– Ага.
– Извини, это я о своем… Наливай, что ли, да пойдем из этих злачных мест.
Букин с готовностью исполняет просьбу.
– Но на улице – продолжим! Я знаешь, с каким запасом встречу назначил? Ужас! Мы с тобой еще часа два можем смело отдыхать!
Запас времени у предпринимателя образовался за счет убега из офиса, где назревал бунт. Сегодня утром газовые счетчики, лежавшие штабелем в коридоре, переместились под дверь его кабинета. Надо же, уроды! Он им когда-то дал работу, взяв их с улицы, а они заявляют протест, борются, понимаешь ли, с капиталистом!

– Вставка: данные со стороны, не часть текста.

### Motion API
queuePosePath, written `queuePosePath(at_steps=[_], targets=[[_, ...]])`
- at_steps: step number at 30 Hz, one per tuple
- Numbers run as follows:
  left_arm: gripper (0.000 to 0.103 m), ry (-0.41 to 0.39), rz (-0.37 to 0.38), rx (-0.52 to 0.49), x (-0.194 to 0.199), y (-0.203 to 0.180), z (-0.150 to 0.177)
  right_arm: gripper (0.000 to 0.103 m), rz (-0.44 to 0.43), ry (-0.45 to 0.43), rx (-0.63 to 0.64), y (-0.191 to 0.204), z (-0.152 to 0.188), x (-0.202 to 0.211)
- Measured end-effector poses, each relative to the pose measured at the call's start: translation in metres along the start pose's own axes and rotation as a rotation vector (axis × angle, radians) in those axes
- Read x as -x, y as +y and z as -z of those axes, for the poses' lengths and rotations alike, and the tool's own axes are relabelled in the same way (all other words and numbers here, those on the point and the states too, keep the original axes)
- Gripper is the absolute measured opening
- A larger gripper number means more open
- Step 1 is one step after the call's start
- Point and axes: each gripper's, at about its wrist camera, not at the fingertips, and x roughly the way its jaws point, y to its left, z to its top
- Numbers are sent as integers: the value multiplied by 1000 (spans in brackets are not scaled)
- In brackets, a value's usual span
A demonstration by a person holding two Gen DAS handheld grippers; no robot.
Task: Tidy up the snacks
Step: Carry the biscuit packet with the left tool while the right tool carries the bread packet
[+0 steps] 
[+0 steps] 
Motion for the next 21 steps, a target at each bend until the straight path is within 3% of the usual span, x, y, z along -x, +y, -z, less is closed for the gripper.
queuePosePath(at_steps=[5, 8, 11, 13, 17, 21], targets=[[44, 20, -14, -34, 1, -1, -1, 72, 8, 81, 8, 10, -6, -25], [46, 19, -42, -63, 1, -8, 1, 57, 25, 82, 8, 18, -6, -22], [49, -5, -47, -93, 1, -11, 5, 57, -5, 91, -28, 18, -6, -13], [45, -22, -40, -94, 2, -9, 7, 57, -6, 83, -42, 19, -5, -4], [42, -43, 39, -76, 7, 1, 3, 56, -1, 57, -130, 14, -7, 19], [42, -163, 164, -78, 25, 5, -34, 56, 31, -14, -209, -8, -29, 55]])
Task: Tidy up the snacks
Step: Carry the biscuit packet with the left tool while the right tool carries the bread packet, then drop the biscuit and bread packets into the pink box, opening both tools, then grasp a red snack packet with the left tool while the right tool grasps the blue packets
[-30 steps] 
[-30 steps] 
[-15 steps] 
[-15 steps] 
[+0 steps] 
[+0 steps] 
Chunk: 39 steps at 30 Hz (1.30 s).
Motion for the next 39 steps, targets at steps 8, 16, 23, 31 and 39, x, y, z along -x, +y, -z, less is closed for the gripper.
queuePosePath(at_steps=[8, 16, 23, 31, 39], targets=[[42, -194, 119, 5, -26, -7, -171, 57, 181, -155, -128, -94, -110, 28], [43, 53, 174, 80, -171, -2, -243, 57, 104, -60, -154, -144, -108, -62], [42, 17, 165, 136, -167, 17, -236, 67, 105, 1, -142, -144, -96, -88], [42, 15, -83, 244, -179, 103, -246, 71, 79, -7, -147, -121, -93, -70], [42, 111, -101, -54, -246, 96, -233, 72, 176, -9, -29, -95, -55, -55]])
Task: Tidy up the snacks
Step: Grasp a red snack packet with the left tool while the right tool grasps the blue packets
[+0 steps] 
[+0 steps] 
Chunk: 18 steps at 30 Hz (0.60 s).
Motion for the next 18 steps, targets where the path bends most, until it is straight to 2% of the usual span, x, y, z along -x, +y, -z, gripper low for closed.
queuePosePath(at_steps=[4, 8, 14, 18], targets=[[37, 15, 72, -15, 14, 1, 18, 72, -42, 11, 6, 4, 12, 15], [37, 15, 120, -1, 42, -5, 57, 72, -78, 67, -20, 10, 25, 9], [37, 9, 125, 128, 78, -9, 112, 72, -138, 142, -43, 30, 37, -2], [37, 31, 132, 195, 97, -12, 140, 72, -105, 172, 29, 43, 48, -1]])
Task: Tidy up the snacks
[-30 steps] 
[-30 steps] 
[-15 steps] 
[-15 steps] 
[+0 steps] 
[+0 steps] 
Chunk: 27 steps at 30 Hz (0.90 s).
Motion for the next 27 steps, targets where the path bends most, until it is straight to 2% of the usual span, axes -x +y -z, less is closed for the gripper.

– Тебя не тошнит? – спрашивает он, когда выгребают на улицу. Паскевич с тревогой прислушивается к происходящему в желудке.
– Пока вроде нет… Да мы еще не так много выпили!
– Я о другом, – говорит Букин. – От жизни не тошнит?
– От жизни? От нее – конечно! Иногда очень даже тошнит!
– Вот и меня тошнит. Такая тошниловка, будто я опять сдохшего слона разделываю. Помнишь, как мы в этом самом зоопарке зарабатывали на новую ударную установку Бену?
– Я не зарабатывал. У меня тогда, как ты помнишь…
– Первая родилась?
– Первый. Старший у меня – сын.
– Ну да, а мы взялись за эту халтуру, еще не зная, чем она грозит. Прикинь: слон издох, а тушу разделывать некому! Нету желающих! Нам же деньги нужны были позарез, точнее, они Бену были нужны. Ну, что это за группа, где ударные, того и гляди, развалятся? Короче, подрядились за неплохие бабки разделать эту тушу, которая уже подванивать начала. И так меня заворотило… Что характерно: Пупсу было хоть бы хны, он даже респиратор не надевал!
– Ну, конечно, он же привык в своей тайге лосей и медведей разделывать…
– А мы с Беном, хоть и в респираторах, а все равно блевали. И Са-лазкин блевал, и Конышев, и Дед… Нет, Дед не блевал, потому что писал тогда диплом. Или не писал? Но тогда, выходит, блевал… Короче, без пузыря не разберешься, идем в магазин!
Идею посетить общагу подает Паскевич. Точнее, он вспоминает, что старое здание на Каменоостровском проспекте ставят на капитальный ремонт, кажется, уже расселяют, и Букин хватается за голову. Мол, это ж такое место, это ж молодость наша, это ж… Короче, надо сходить туда напоследок. Навестить, так сказать, на посошок, чтобы ребятам было о чем рассказать.
И вот они уже на проспекте, озирают массивный дом с эркерами, балконами и венчающим крышу «шлемом» из оцинкованного железа. Окно их комнаты расположено слева под «шлемом», то есть, так считает Букин. Паскевич же утверждает, что справа. Они спорят, тыча пальцами в окна – все без исключения темные. В окнах соседних домах горит свет (дело идет к вечеру), в общаге же царит мрак кромешный, значит, и впрямь капремонт. Значит, полный капец прежней жизни, той феерической dolche vita, каковая только и может считаться жизнью – в отличие от нынешнего бездарного существования. А тогда надо выпить, причем по полному!
Сказано – сделано, и вот уже пьяная слеза катится по щеке Букина. Помнишь, как я на спор перелезал из нашего окна – в соседнее? На высоте шестого этажа, между прочим, по бордюру в семь сантиметров! Хотел Надьку Березину поразить, она как раз в той комнате жила… Ага, поразил так, что она чуть заикой не сделалась! Ничего подобного: она втюрилась по уши, замуж за меня хотела! А ты? А я – дурак, женился на такой выдре, что до сих пор, как о ней подумаю, трясет!
А помнишь, говорит Паскевич, как я учебник по научному коммунизму на самолетики пустил? И как всю ночь перед экзаменом кидал их из окна? А как же! Это ж, можно сказать, диссидентская акция была, наш ответ совку! Весь проспект был усеян самолетиками, хорошо, время перемен наступило, никто особо не разбирался – откуда были выдраны листки. Они еще раз выпивают, теперь уже за смелость Паскевича. Из окна в окно, конечно, он не лазил, но мог запросто вылететь из института.